Rethinking The Color Line Ebook

Apr 16, 2018 - @rethinkingschools; RS Blog. Follow Us; Facebook Twitter. Cookies are required for this website to present certain basic features.
Introduction to Teaching for Black Lives Black students’ minds and bodies are under attack. Fifteen-year-old Black student Coby Burren was in geography class at Pearland High School near Houston in the fall of 2015. As he read the assigned page of his textbook, he noticed something that deeply disturbed him: A map of the United States with a caption that said the Atlantic slave trade brought “millions of workers from Africa to the southern United States to work on agricultural plantations.” Coby took a picture of his textbook and texted it to his mother, adding, “We was real hard workers wasn't we,” along with a sarcastic emoji.
Not only had the McGraw-Hill textbook replaced the word “slave” with “workers,” they also placed the chapter on the enslavement of Africans in the chapter of the book titled “patterns of immigration”—as if Africans came to the U.S. Looking for a better life. In the winter of 2017, a mother in Connecticut wrote about how she was troubled by a worksheet on slavery that her daughter had completed for school. The question asked, “How were the slaves treated in Connecticut?” Her daughter had initially written, “The slaves were treated badly and cruelly,” but crossed that out and replaced it with the answer that was written in the textbook, which stated slaves were, “often cared for and [the slave owners] protected them like members of the family.” From the north to the south, corporate curriculum lies to our students, conceals pain and injustice, masks racism, and demeans our Black students. But it’s not only the curriculum that is traumatizing students.

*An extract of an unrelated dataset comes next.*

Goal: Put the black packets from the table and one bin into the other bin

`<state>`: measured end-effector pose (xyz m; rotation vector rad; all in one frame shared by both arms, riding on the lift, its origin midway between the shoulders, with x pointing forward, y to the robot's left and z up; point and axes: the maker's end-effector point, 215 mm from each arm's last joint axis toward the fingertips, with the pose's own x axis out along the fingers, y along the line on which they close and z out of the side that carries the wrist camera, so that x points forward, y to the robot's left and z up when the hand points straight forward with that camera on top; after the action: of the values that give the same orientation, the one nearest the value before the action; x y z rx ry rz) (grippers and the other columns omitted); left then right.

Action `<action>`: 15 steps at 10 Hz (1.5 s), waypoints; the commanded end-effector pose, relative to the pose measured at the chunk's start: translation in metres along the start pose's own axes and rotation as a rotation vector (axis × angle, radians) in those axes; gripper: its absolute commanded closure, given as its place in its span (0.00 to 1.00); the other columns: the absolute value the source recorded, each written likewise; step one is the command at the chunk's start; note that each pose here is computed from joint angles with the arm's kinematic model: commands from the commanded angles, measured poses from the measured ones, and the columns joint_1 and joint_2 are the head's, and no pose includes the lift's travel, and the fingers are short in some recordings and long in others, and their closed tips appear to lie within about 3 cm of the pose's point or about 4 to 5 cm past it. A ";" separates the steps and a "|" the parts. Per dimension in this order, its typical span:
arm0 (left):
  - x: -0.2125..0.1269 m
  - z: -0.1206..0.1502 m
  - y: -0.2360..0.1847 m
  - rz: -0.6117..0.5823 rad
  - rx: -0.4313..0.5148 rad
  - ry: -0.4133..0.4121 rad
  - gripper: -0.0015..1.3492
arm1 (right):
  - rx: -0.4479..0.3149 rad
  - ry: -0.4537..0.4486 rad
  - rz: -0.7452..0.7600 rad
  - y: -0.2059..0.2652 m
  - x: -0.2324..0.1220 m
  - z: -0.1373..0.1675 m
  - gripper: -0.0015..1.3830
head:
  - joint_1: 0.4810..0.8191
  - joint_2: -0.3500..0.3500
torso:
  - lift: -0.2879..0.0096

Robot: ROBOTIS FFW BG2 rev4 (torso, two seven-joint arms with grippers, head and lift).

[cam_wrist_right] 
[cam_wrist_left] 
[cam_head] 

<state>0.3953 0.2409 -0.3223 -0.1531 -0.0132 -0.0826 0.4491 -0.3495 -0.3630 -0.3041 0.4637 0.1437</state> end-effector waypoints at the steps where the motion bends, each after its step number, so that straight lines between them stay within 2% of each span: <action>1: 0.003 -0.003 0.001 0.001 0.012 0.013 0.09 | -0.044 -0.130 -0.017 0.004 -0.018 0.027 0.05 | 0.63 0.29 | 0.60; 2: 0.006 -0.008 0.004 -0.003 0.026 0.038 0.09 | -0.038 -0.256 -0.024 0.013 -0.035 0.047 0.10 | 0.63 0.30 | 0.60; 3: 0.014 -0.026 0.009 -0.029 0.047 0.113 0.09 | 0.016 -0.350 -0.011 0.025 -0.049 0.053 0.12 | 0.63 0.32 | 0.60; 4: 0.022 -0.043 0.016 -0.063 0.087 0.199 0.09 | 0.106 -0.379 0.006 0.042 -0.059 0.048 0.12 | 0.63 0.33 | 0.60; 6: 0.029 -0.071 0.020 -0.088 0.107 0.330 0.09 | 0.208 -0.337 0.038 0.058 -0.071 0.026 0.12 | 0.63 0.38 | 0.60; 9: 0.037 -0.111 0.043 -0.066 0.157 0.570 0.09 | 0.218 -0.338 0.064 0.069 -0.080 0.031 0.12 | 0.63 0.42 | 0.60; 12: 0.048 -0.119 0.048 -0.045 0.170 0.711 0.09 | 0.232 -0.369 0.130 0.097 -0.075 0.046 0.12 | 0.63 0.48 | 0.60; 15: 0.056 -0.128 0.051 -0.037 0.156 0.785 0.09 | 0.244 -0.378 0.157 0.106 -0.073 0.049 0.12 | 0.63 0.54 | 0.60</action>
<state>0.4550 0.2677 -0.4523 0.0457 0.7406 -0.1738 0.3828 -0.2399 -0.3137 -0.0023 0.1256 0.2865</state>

In October of 2015, a Black girl in South Carolina was ripped out of her desk and thrown across the room by a police officer in the school for allegedly refusing to put away her cell phone. The video captured by a classmate of the incident went viral. The officer who brutalized the girl was not charged with a crime and instead both the girl videotaping and the girl thrown across the room were arrested and charged with “disturbing schools.” In May of 2017, surveillance video revealed a police officer at Woodland Hills High School in Churchill, Pennsylvania, choked and body slammed a Black boy in the office. Recent data reveals that school security officers outnumber counselors in three out of five — and four out of the top ten — of the biggest school districts in the country, including New York City, Chicago, and Miami-Dade County, and Houston. These examples reveal some of the policies that result in pushing kids out of school, making it difficult to graduate, then difficult to get a job, and finally more likely that they will end up in jail. This school-to-prison-pipeline begins with a curriculum that conceals the struggles and contributions of Black people and other people of color. It is a curriculum that fails to respect young Black people as intellectuals, and ignores their cultures, communities, and concerns.

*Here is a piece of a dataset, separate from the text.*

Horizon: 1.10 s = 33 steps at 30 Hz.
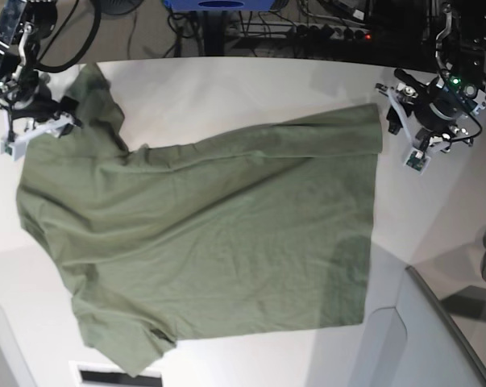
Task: Layout the t-shirt on the table in an organized manner, then fold the t-shirt properly
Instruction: 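Pull the hem corner away from the right gripper to flatten the shirt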
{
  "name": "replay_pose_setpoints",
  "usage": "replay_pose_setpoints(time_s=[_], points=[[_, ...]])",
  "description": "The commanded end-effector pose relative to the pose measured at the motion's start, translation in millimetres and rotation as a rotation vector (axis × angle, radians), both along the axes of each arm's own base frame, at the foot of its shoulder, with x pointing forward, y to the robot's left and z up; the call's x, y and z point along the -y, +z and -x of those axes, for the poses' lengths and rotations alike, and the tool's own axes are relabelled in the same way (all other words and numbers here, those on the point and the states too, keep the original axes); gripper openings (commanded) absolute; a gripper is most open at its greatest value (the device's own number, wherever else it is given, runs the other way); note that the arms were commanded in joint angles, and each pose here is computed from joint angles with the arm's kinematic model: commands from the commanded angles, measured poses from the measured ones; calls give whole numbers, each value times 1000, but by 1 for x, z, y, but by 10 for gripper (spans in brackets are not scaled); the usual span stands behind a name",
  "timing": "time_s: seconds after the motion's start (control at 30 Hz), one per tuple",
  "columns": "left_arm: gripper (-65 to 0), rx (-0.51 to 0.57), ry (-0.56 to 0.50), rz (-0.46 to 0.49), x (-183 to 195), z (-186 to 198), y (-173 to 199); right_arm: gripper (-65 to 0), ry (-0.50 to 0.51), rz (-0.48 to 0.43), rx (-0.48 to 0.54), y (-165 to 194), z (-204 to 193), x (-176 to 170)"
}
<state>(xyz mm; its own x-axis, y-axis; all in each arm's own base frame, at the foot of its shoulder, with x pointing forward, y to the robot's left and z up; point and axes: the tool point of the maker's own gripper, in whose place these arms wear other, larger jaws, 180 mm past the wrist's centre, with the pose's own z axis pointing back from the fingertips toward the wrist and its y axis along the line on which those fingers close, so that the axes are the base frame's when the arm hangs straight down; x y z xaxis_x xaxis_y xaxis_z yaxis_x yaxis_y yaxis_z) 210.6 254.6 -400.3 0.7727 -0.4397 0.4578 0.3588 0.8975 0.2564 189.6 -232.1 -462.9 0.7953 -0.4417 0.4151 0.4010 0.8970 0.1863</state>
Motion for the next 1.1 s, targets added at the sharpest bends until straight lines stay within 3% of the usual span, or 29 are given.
replay_pose_setpoints(time_s=[0.0,0.03,0.13,0.17,0.37,0.5,0.73,0.87,1.07], points=[[-385,45,-22,40,14,-14,7,-386,-2,2,24,4,-6,3],[-425,38,-31,60,26,-16,1,-434,-1,4,15,1,-5,5],[-650,-11,-68,71,52,-17,-23,-609,-3,-10,-24,-10,0,7],[-650,-26,-71,60,55,-15,-30,-650,-6,-17,-38,-14,3,7],[-650,-14,-89,17,58,-10,-53,-648,-23,-35,-125,-39,20,17],[-650,-3,-61,20,47,-3,-47,-648,-35,-21,-174,-49,28,36],[-650,63,45,16,14,-4,-22,-648,-156,26,-168,-38,38,86],[-650,81,89,2,-3,-7,-17,-648,-272,28,-219,-38,57,100],[-650,126,121,11,-10,-35,-12,-648,-259,64,-168,-25,49,101]])
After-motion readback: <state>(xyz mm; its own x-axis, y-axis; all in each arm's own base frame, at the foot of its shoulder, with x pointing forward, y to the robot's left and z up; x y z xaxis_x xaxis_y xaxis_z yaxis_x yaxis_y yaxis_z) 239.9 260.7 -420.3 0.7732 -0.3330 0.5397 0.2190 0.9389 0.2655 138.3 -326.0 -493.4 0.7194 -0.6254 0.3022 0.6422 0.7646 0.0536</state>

In the majority of textbooks, African Americans struggles and contributions are minimalized, portrayed as blatant stereotypes, or confined to a few roles that are acceptable to mainstream white society. This absence (or destructive presence) begins in elementary and continues throughout a Black student’s schooling.
Even when teachers include African American history, they often fail to consider the methods used to teach about Black lives to Black and non-Black children. Dc988 pc camera drivers. Command and control lecture and rote memorization are not effective means of teaching for Black lives.